Your assignment ▸
Only lines containing the string "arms" belong in the answer; find them in the records and copy them.

Extracted material ▸
# # # # #

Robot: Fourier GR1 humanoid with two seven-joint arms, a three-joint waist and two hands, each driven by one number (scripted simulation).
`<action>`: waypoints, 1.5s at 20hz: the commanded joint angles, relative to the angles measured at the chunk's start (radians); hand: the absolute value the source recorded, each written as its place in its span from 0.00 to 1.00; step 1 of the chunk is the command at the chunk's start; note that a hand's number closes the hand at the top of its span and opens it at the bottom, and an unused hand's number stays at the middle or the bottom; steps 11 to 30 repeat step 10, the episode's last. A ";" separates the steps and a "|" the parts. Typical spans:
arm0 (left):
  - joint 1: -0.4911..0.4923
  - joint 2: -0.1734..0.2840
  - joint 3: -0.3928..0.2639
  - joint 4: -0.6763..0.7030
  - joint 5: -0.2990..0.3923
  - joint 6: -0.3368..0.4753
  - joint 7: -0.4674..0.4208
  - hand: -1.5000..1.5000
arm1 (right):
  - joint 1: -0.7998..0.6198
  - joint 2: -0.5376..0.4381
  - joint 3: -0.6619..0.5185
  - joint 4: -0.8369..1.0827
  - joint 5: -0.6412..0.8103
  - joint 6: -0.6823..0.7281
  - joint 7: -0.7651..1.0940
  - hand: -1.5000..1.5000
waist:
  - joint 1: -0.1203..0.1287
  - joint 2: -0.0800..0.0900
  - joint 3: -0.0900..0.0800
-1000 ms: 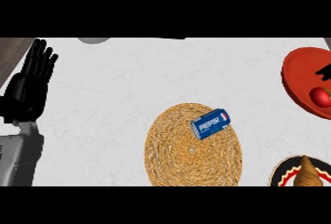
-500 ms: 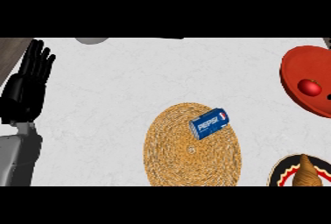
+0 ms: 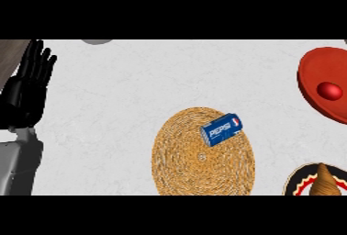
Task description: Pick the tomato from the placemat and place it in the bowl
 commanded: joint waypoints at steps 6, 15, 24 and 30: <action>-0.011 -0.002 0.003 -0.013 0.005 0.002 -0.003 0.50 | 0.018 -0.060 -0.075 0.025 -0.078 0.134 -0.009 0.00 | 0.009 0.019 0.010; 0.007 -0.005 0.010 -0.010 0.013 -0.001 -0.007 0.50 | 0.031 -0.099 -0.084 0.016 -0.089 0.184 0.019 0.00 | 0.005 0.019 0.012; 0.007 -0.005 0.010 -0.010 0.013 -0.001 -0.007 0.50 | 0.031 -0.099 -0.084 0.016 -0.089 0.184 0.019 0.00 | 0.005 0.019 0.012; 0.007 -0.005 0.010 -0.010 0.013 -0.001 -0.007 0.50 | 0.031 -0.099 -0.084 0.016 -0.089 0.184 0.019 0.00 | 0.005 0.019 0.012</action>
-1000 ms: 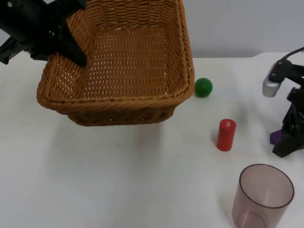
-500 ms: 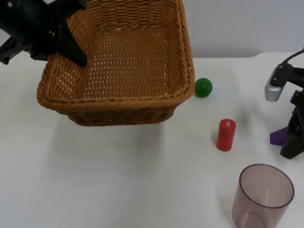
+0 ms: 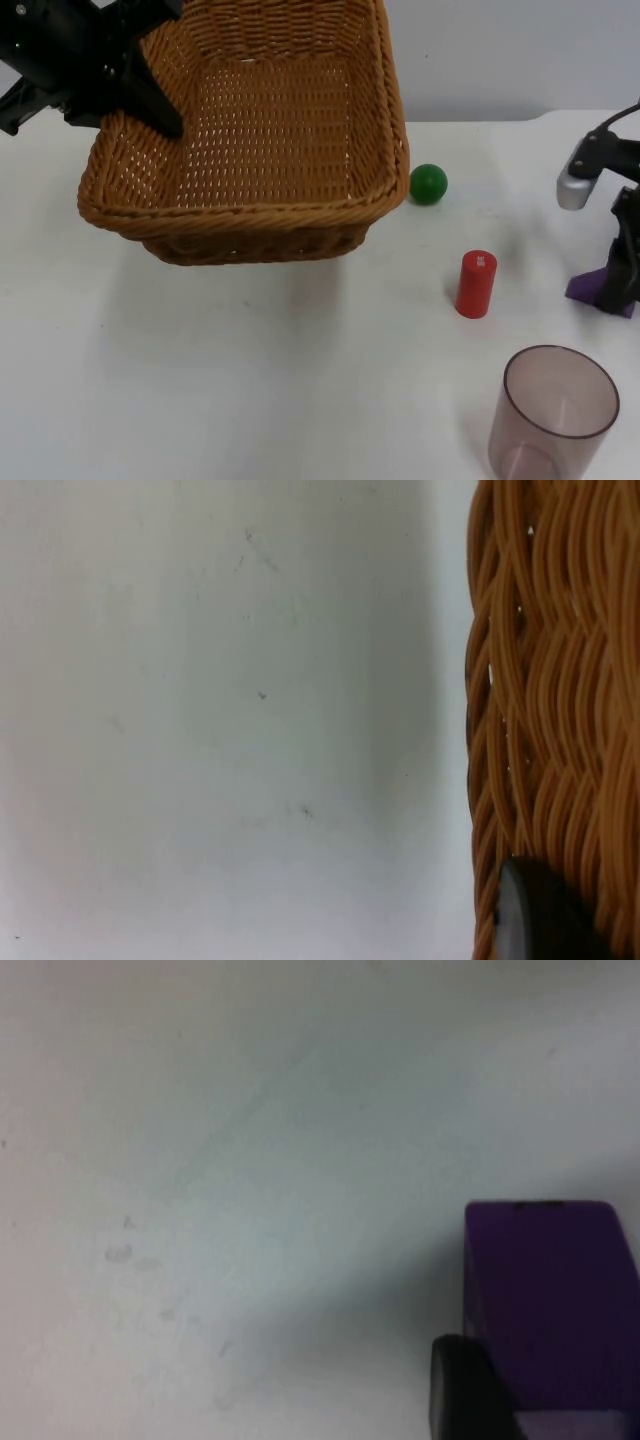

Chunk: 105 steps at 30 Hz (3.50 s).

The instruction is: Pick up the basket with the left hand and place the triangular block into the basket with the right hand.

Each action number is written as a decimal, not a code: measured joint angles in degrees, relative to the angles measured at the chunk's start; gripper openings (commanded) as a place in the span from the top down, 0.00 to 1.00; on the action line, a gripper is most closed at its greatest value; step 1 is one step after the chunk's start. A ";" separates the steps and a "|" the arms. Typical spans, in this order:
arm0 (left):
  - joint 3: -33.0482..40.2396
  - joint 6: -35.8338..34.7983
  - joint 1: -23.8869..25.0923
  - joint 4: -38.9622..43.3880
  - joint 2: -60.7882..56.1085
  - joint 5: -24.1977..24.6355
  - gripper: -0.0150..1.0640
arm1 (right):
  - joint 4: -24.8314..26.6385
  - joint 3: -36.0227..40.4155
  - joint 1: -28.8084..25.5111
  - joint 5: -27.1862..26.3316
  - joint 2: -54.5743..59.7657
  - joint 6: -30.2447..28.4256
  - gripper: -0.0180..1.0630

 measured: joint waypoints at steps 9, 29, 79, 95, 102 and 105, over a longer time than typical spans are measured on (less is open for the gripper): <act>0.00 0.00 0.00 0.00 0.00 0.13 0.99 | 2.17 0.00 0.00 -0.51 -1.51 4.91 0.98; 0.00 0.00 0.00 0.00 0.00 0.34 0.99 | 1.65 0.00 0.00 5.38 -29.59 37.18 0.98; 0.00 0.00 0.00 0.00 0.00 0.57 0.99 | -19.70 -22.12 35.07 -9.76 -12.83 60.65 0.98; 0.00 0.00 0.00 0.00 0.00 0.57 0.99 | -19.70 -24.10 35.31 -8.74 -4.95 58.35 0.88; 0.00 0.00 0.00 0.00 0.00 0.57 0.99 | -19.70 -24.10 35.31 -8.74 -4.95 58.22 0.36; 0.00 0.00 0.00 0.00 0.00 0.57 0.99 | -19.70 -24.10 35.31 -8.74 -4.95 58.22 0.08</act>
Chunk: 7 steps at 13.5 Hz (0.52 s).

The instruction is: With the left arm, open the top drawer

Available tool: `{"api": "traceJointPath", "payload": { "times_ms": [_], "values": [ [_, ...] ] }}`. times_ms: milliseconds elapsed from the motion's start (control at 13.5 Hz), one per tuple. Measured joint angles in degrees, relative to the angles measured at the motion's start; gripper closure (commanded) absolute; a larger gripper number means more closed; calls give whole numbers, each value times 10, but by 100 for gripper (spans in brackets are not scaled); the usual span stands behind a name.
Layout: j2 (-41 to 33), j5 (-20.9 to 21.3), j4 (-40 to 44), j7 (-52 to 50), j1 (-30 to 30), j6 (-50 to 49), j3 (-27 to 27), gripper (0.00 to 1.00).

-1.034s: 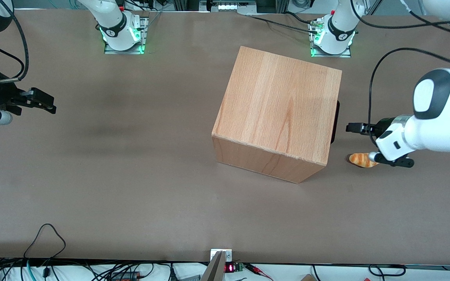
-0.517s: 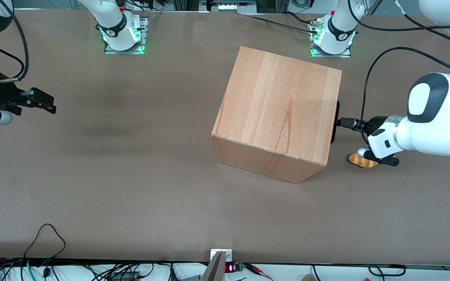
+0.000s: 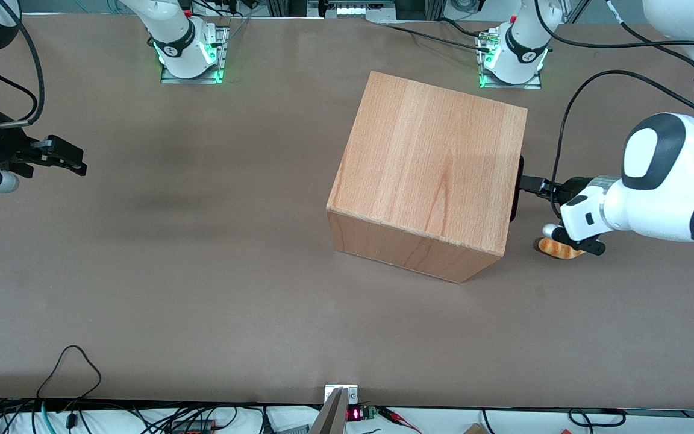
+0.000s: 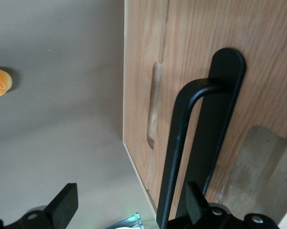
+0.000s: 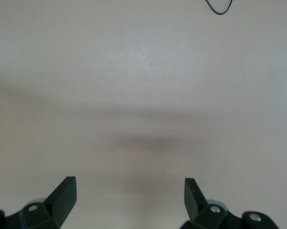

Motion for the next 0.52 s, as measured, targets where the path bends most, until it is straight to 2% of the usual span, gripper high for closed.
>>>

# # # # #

Response box ▸
Robot: Fourier GR1 humanoid with two seven-joint arms, a three-joint waist and two hands, each driven by one number (scripted simulation).
Each action number is written as a decimal, not a code: measured joint angles in degrees, relative to the angles measured at the chunk's start; gripper openings (commanded) as a place in the span from the top down, 0.00 to 1.00; on the action line, a gripper is most closed at its greatest value; step 1 is one step after the chunk's start. A ";" separates the steps and a "|" the arms. Typical spans, in this order:

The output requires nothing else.